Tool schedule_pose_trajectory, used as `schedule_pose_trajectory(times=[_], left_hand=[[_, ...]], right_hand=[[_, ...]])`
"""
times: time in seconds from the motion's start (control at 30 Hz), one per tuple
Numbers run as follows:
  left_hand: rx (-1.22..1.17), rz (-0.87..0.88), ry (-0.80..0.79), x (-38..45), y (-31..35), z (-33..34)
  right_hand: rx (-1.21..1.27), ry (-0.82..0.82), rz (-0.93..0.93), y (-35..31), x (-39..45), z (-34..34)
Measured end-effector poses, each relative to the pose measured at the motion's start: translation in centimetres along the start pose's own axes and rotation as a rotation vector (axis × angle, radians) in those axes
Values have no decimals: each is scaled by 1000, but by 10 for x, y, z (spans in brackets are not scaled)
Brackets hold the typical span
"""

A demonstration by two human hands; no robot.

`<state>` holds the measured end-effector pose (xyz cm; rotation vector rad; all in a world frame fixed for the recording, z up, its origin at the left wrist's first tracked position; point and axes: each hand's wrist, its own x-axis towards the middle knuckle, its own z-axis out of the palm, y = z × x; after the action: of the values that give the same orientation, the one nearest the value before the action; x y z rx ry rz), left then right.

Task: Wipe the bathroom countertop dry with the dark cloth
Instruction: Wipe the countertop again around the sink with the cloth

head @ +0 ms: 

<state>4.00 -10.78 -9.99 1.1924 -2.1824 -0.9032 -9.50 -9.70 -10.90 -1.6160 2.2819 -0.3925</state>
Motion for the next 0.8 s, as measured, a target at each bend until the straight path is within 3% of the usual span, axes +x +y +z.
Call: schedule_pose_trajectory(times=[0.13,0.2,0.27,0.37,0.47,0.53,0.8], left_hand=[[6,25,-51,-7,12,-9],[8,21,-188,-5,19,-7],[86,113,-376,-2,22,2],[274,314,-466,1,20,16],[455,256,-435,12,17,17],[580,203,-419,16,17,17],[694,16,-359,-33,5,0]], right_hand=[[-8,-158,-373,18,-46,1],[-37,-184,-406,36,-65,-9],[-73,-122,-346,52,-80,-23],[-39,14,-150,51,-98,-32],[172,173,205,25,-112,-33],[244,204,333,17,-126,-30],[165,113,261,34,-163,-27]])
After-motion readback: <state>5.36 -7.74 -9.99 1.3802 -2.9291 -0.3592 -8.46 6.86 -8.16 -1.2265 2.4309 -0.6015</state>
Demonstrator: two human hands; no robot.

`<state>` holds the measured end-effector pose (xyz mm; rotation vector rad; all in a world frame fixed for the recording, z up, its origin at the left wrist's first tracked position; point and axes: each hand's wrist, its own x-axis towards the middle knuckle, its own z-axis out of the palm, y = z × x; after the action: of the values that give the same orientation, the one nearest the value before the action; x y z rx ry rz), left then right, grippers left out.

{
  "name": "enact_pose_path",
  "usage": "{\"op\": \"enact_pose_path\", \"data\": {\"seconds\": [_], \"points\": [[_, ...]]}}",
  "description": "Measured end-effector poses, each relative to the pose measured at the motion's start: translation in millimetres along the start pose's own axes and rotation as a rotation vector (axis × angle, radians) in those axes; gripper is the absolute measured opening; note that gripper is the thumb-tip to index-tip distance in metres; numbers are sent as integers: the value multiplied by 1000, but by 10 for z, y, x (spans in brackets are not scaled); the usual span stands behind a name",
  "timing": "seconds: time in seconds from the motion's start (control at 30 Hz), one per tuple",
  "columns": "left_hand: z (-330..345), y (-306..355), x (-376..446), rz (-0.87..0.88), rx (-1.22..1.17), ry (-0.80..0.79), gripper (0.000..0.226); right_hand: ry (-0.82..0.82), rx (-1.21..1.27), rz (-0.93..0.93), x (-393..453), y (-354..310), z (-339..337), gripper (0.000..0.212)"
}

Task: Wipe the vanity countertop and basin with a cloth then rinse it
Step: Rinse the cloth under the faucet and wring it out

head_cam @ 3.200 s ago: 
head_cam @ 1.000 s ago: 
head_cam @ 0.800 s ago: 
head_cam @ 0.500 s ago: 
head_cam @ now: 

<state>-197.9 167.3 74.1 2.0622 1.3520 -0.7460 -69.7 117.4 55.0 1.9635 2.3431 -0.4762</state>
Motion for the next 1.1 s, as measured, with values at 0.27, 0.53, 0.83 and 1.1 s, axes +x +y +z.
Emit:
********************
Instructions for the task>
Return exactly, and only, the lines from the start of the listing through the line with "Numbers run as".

Solution for this task>
Tool schedule_pose_trajectory, used as `schedule_pose_trajectory(times=[_], left_hand=[[_, ...]], right_hand=[[_, ...]])`
"""
times: time in seconds from the motion's start (control at 30 Hz), one per tuple
Numbers run as follows:

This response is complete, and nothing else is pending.